START DATA PROVIDED

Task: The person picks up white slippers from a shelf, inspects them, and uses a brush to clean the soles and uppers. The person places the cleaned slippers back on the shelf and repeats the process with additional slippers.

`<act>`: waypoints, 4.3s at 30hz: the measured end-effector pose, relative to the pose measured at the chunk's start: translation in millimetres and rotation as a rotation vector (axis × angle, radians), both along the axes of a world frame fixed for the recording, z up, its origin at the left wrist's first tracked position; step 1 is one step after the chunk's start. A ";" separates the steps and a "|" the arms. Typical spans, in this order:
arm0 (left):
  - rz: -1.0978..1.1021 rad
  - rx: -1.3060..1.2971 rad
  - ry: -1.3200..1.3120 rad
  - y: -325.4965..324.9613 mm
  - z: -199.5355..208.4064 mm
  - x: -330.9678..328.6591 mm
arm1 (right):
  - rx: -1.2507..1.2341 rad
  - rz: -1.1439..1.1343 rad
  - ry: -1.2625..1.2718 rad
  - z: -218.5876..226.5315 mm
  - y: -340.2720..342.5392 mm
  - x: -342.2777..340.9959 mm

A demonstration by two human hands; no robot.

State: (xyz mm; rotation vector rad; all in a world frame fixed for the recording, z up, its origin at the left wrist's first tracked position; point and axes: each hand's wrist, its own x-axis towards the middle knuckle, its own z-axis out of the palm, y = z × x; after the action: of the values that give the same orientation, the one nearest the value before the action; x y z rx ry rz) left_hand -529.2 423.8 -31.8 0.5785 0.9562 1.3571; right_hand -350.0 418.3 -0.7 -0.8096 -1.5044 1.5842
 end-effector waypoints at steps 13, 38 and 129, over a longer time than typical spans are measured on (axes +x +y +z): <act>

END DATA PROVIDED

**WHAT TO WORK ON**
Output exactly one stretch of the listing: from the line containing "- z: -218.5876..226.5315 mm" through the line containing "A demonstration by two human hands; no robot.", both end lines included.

**SOLUTION TO THIS PROBLEM**
  - z: -218.5876..226.5315 mm
  - y: -340.2720..342.5392 mm
  - x: -342.2777..340.9959 mm

A demonstration by two human hands; no robot.

This answer is complete as it stands.